Go through the data underneath and report how many lines hold the string "asked", giving only the number.

■ **EXERCISE DATA**:
=== Begin Enclosure ===
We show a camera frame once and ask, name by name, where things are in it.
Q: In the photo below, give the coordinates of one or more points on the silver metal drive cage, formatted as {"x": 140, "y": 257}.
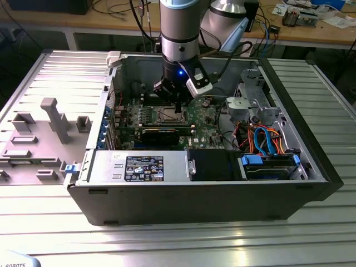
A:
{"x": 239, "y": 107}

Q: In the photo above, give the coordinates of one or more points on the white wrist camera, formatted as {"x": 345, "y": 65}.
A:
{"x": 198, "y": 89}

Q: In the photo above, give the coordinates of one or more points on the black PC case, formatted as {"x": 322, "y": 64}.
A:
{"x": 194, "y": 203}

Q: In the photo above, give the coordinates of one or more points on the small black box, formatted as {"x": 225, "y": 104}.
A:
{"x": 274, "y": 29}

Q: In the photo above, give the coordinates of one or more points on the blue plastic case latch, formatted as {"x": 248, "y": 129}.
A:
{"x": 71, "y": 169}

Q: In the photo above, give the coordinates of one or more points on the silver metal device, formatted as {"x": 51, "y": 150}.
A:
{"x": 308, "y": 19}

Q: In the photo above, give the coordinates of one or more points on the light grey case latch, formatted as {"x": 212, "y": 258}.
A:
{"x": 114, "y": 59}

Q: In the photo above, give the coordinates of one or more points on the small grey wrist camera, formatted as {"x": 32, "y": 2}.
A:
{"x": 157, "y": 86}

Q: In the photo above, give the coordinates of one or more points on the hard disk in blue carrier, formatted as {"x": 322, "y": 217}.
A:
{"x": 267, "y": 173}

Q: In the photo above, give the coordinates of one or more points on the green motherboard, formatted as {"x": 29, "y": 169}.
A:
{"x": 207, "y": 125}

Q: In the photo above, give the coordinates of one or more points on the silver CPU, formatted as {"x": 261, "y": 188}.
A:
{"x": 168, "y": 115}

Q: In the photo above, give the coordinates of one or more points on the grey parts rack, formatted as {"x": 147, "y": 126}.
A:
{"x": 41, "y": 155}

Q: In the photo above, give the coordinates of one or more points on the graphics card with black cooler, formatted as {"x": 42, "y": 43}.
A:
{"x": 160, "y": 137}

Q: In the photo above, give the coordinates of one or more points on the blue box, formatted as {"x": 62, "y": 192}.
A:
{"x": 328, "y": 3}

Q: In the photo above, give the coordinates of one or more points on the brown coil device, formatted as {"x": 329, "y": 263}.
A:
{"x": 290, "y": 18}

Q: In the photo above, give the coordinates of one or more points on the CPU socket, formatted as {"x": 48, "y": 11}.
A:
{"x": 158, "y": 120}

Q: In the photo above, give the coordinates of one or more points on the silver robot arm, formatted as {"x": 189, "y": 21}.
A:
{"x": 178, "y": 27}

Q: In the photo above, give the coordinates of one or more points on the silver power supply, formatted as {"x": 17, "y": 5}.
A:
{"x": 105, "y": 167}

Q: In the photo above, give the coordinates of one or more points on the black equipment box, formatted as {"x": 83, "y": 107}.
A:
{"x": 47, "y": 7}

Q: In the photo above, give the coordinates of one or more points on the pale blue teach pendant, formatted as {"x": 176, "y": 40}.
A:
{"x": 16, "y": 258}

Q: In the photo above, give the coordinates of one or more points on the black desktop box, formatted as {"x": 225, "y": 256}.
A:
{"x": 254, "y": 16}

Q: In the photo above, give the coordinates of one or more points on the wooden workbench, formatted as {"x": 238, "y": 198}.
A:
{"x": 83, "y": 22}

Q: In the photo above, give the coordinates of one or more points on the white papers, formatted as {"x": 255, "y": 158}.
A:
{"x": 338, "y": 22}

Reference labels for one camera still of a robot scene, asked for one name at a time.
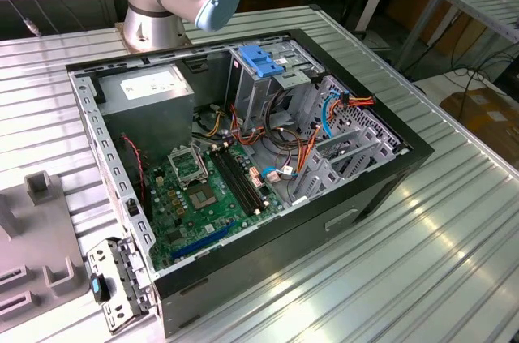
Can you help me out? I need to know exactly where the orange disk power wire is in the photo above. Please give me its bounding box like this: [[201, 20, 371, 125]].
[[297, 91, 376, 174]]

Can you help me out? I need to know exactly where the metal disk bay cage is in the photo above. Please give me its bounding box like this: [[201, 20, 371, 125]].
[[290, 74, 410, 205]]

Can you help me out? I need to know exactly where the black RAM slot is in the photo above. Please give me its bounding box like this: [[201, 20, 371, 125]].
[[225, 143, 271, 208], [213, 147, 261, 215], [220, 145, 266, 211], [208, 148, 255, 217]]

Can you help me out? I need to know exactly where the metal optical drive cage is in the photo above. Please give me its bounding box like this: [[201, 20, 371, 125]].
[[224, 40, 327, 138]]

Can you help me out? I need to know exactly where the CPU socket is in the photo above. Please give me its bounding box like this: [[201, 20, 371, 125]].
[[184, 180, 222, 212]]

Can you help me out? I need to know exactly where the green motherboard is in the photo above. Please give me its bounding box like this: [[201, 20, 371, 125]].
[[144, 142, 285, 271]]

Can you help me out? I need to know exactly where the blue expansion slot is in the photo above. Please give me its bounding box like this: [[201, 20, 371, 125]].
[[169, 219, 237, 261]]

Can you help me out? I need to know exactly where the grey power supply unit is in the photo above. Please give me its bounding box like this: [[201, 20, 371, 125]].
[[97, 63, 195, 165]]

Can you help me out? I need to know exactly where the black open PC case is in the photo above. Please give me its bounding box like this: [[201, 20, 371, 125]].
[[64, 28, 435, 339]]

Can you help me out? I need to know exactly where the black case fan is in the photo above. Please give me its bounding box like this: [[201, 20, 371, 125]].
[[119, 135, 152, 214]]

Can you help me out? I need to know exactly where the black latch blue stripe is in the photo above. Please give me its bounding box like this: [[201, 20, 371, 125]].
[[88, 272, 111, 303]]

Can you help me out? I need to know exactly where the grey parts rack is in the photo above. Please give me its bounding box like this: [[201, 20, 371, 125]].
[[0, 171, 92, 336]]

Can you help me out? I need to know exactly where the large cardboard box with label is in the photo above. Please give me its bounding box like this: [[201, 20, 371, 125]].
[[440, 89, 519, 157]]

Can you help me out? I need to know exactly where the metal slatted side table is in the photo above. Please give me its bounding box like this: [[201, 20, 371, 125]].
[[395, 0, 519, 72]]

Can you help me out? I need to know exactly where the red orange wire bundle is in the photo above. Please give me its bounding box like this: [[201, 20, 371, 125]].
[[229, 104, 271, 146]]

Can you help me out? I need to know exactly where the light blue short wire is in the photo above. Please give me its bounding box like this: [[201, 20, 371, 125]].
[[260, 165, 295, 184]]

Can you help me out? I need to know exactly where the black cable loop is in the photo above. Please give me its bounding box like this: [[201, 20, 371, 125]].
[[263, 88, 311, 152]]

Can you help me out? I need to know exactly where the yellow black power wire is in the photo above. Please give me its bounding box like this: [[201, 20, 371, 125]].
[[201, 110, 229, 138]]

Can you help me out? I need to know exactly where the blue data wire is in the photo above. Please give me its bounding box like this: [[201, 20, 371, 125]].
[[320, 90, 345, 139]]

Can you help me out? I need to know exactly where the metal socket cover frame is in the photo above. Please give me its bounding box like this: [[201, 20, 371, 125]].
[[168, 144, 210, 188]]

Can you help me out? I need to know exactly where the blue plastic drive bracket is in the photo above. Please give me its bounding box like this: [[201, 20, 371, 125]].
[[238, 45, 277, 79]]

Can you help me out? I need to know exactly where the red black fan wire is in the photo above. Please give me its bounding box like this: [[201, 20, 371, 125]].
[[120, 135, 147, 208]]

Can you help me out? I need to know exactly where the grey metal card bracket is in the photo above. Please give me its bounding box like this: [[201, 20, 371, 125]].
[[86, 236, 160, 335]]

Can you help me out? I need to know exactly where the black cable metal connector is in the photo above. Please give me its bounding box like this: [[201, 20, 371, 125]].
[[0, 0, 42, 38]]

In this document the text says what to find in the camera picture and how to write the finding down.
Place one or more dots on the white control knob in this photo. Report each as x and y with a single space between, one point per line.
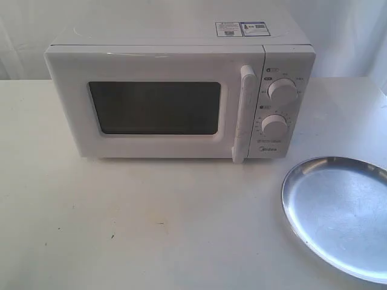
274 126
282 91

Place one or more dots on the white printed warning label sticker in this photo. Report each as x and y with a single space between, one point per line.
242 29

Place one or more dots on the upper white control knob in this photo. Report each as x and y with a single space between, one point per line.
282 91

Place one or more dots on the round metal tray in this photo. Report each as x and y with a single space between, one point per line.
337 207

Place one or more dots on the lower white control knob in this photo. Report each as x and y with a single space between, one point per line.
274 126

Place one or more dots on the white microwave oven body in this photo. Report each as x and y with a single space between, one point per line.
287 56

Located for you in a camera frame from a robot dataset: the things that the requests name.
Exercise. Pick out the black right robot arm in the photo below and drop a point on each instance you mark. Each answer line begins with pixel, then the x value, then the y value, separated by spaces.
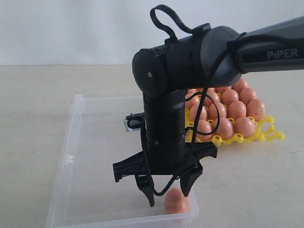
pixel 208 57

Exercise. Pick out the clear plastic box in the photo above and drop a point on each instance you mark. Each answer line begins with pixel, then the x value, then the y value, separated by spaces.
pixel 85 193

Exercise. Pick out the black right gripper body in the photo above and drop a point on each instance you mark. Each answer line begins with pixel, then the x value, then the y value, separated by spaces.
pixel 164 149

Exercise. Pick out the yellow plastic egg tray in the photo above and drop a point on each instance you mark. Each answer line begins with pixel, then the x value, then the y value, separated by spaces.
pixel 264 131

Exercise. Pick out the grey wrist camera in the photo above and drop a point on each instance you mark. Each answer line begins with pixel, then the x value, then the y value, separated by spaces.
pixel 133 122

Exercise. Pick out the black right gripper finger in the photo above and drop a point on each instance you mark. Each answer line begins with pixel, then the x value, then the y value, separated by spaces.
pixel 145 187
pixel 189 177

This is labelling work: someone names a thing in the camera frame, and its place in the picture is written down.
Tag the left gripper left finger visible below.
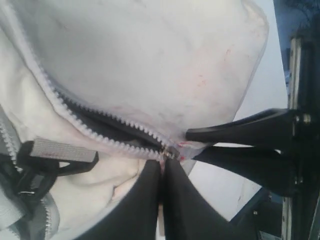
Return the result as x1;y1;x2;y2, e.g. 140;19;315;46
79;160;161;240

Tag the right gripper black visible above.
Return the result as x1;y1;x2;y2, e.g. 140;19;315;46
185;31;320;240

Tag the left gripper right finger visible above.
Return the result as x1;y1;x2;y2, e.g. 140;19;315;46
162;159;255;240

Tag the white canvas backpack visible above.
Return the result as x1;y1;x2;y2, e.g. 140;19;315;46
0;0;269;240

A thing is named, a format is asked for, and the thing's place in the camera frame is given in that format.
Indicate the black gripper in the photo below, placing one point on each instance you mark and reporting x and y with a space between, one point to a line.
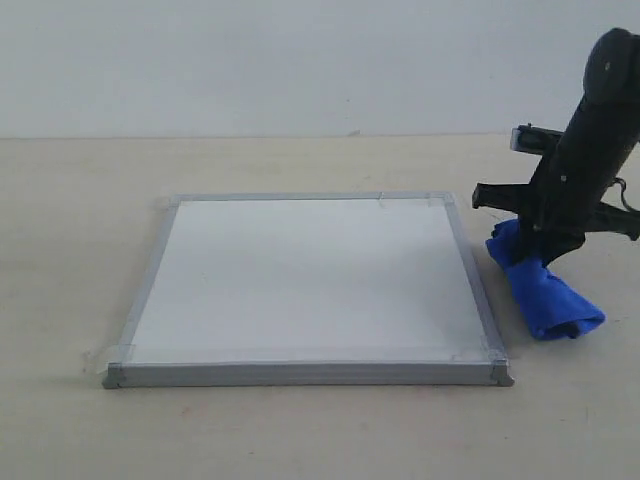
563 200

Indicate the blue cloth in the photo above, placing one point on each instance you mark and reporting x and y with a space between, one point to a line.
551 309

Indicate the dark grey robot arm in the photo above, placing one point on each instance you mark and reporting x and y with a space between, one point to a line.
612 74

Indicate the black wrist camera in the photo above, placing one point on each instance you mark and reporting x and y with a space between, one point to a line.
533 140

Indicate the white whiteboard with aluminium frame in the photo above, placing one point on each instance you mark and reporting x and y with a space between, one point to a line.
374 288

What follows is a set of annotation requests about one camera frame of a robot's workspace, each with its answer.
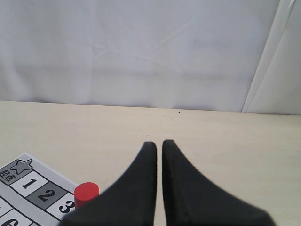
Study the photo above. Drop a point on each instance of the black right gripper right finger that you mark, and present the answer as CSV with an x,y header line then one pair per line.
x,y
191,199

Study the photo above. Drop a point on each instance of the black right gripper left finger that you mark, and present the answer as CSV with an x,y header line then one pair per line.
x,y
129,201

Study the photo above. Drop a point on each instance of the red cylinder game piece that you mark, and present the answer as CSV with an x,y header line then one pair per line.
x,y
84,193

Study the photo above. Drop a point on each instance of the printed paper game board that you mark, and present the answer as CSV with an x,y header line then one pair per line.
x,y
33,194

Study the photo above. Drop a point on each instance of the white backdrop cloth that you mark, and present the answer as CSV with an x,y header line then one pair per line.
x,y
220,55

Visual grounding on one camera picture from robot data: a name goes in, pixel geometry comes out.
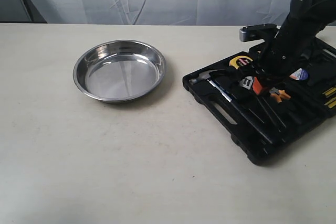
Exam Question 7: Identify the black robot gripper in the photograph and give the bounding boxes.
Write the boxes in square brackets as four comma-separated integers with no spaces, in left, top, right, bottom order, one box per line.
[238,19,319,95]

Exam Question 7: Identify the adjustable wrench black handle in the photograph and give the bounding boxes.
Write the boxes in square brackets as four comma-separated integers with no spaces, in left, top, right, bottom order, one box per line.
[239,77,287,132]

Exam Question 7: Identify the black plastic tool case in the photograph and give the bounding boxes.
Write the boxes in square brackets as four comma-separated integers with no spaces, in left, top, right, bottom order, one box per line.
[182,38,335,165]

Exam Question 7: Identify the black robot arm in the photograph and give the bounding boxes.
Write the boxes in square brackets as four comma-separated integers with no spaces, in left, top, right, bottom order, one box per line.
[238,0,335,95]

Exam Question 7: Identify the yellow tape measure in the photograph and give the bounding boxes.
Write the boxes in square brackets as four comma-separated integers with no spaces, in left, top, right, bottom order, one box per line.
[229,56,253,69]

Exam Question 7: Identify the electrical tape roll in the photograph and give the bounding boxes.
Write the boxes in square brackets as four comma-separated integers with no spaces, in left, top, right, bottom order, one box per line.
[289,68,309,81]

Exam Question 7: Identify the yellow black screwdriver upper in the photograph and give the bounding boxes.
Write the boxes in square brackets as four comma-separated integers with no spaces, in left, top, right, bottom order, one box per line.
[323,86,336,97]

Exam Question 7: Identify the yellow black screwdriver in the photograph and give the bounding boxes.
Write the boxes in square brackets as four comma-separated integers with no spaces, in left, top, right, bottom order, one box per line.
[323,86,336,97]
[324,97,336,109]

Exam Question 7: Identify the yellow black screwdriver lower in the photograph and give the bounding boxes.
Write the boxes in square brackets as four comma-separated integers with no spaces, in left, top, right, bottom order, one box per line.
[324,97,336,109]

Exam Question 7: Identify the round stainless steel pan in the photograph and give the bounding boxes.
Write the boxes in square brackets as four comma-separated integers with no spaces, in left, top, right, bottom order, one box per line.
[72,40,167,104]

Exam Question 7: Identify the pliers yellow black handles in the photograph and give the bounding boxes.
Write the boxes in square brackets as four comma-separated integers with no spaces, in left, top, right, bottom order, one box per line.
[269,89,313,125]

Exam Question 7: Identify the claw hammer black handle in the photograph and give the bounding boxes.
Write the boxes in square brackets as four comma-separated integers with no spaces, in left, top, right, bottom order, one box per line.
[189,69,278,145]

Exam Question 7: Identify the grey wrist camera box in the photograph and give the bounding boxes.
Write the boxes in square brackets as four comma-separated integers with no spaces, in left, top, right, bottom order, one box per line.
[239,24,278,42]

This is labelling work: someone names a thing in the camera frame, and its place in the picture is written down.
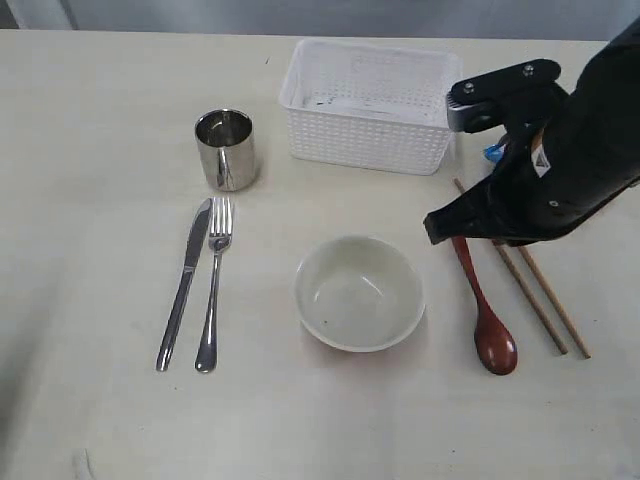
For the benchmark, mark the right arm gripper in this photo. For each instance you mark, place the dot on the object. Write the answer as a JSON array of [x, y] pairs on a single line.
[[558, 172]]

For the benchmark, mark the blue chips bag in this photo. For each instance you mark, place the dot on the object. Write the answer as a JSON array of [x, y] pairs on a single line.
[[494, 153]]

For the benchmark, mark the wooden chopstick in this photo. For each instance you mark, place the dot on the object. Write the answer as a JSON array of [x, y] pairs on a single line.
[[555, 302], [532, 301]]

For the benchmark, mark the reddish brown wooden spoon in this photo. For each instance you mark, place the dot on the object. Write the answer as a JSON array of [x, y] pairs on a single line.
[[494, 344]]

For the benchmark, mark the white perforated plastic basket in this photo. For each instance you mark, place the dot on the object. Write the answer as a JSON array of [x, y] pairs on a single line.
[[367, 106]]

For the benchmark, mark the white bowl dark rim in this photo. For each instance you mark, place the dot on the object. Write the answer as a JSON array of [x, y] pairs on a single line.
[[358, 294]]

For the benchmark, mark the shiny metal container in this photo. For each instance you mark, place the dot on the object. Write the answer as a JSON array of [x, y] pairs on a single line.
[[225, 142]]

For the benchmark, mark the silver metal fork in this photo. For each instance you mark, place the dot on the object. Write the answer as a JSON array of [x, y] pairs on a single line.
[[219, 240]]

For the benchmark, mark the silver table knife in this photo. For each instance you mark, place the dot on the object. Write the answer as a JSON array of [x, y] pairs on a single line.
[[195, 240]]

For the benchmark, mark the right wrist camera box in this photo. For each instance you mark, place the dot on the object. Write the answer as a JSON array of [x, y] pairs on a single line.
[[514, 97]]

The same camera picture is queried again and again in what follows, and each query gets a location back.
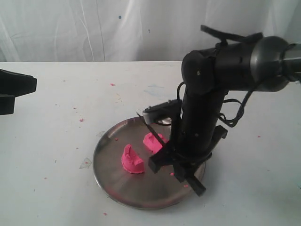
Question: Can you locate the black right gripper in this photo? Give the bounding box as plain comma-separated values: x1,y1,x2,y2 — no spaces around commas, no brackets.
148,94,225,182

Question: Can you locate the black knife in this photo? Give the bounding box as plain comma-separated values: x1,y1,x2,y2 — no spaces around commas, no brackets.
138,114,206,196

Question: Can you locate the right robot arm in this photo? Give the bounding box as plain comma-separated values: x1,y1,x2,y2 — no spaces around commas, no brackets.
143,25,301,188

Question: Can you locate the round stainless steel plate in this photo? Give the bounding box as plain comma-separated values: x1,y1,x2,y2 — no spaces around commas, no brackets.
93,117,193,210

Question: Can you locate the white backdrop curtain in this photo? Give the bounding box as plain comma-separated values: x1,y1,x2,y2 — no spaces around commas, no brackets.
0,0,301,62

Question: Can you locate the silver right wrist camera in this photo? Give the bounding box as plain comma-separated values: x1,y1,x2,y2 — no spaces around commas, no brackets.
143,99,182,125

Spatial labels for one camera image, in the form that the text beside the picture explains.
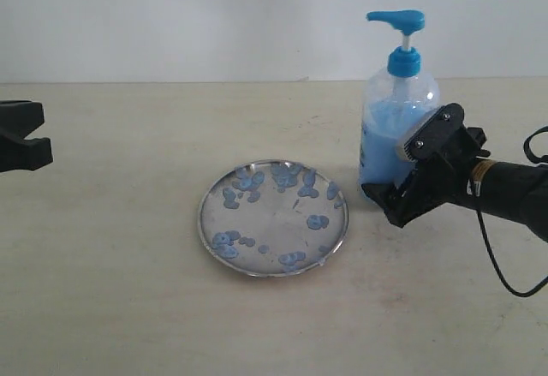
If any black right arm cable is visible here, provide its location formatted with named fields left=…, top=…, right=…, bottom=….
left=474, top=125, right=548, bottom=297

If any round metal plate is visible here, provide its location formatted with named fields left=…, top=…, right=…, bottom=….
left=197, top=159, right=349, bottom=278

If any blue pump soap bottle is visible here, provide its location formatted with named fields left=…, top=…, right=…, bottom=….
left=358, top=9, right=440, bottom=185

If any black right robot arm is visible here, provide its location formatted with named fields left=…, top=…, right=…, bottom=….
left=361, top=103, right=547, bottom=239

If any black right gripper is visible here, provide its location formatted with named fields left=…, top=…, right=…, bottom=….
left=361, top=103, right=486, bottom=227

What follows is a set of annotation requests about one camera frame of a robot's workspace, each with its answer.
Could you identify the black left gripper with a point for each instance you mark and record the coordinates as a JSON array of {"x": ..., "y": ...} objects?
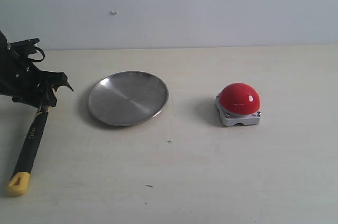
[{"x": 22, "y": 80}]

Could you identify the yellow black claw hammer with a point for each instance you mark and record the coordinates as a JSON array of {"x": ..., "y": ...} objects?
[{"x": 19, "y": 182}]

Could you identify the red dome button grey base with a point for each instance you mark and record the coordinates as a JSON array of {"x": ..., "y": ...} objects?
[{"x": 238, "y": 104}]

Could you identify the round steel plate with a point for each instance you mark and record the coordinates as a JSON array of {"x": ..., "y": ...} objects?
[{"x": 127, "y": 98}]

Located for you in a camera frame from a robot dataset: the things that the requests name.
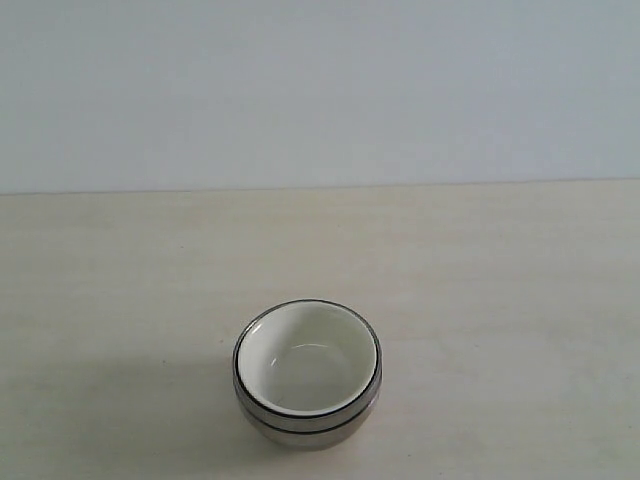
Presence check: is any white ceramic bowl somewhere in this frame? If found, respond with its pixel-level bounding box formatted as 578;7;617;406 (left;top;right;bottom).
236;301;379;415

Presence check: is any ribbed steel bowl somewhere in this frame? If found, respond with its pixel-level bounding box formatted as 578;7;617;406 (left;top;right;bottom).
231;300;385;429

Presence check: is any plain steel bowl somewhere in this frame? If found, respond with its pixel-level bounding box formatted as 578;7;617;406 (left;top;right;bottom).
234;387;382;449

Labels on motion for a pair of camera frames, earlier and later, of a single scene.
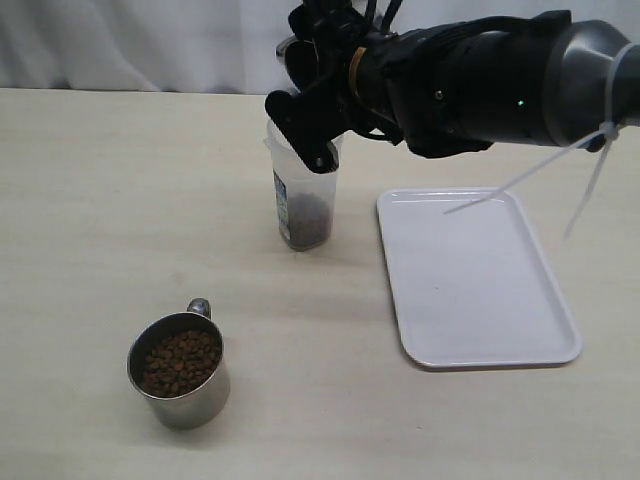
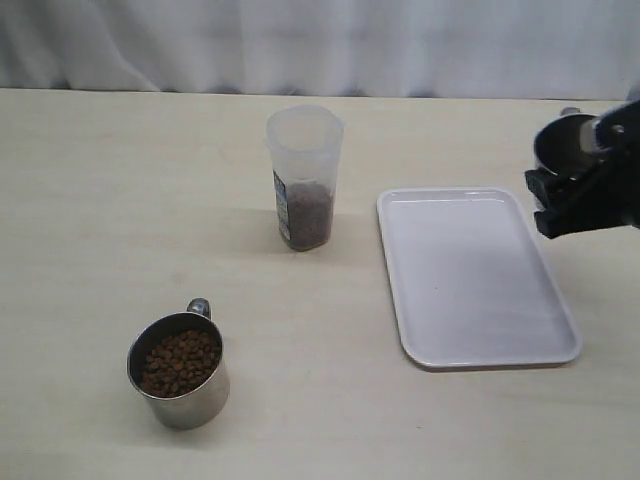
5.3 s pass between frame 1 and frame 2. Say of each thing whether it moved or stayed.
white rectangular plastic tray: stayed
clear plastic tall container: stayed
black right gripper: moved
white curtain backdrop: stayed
=== End Enclosure ===
■ **RESPONSE FOR THIS EXERCISE**:
2